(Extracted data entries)
== Segment start ==

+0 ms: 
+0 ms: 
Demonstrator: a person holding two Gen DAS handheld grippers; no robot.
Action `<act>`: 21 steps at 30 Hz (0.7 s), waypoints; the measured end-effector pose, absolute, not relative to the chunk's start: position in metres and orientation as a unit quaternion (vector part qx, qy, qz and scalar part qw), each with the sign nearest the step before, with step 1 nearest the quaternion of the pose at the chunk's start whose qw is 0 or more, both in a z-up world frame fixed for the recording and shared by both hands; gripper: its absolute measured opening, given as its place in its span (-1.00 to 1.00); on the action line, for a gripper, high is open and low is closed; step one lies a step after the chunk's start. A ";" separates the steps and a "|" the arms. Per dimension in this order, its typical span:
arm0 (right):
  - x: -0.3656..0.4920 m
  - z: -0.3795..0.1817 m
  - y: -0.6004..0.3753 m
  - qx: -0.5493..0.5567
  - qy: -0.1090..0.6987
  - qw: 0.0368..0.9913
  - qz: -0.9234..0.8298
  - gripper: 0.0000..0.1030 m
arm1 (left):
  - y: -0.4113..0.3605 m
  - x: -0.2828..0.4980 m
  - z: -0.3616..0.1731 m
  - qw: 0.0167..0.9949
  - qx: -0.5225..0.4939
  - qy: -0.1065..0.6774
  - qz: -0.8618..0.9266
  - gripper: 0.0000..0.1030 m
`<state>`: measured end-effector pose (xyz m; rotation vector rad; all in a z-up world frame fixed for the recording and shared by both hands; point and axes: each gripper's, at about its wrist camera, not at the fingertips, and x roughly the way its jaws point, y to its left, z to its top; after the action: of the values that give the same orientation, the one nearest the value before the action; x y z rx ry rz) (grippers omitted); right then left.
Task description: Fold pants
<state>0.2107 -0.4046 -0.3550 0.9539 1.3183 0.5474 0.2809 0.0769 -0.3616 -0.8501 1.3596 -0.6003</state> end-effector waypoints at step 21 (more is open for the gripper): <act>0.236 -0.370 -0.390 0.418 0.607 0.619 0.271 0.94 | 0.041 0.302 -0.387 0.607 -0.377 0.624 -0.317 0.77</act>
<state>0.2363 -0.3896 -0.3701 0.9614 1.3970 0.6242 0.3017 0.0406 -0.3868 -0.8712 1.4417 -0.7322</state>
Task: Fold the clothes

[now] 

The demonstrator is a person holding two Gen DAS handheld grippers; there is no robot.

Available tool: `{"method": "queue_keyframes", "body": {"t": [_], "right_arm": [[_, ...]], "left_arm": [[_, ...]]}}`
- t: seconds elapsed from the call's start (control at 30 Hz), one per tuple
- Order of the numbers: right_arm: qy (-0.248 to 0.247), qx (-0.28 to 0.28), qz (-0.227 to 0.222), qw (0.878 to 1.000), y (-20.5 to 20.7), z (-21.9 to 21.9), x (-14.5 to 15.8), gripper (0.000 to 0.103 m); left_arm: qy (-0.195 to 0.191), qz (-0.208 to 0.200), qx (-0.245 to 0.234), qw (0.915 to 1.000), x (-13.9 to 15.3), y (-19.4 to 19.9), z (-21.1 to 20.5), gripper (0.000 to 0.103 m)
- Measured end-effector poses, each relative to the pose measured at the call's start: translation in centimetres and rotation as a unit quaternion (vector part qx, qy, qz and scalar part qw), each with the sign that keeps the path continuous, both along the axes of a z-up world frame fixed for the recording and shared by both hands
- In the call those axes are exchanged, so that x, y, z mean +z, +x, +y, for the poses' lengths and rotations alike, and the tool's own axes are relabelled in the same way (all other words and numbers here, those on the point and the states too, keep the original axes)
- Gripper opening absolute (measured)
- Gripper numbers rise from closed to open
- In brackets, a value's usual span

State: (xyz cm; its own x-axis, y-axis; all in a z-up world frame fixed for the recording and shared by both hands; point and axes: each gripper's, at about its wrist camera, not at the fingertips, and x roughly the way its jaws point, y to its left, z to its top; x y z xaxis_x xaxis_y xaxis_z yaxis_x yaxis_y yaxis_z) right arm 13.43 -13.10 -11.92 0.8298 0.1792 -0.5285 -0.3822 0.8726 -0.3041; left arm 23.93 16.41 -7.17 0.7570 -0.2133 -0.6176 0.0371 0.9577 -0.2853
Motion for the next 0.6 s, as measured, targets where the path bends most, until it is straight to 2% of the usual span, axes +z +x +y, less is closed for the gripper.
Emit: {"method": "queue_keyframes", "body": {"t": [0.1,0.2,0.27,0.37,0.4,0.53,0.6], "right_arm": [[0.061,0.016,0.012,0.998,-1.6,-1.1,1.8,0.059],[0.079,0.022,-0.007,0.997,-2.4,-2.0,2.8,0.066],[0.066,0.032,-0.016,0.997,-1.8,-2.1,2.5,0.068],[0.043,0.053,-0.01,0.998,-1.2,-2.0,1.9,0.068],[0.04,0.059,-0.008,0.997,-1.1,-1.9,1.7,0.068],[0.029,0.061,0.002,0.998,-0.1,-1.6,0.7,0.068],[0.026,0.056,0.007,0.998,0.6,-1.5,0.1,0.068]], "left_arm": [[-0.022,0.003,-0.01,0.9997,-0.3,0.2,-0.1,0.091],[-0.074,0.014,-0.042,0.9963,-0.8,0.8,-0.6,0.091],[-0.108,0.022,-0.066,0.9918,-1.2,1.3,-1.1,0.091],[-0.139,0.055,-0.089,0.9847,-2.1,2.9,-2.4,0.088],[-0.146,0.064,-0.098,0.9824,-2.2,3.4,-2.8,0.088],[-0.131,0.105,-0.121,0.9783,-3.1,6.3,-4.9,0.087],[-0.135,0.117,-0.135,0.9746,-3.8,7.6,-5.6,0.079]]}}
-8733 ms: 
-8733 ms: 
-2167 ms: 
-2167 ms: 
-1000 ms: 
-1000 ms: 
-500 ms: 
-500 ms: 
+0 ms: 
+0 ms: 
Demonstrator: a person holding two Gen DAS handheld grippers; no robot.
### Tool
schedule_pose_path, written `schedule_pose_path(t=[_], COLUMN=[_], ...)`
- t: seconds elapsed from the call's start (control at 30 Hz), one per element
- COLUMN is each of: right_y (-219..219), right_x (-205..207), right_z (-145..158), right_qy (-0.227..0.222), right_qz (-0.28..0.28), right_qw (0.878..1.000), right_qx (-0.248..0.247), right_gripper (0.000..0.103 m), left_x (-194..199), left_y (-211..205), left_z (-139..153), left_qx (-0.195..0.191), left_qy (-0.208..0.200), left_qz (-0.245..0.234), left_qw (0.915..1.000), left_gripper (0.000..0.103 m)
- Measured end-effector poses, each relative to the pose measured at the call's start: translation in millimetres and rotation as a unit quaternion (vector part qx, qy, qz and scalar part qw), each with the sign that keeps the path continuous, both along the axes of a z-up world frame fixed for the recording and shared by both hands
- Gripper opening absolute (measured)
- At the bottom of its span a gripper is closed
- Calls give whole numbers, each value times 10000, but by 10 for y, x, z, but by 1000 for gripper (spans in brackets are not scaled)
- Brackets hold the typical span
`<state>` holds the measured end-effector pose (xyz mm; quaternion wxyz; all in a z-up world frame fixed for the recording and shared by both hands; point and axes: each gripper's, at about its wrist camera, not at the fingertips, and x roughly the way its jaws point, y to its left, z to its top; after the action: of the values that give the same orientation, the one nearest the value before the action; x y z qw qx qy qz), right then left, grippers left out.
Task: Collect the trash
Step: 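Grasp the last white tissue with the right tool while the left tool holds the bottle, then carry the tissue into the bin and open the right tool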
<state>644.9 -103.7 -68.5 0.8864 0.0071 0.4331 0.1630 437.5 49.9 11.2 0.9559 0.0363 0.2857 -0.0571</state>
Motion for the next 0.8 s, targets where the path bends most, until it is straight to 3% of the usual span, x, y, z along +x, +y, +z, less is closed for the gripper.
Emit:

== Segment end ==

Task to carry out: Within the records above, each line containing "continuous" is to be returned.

Expected answer:
- Measured end-effector poses, each relative to the pose measured at the call's start: translation in centimetres and rotation as a unit quaternion (vector part qx, qy, qz and scalar part qw), each with the sign that keeps the path continuous, both along the axes of a z-up world frame fixed for the recording and shared by both hands
- Measured end-effector poses, each relative to the pose measured at the call's start: translation in millimetres and rotation as a unit quaternion (vector part qx, qy, qz and scalar part qw), each with the sign that keeps the path continuous, both along the axes of a z-up world frame fixed for the recording and shared by both hands

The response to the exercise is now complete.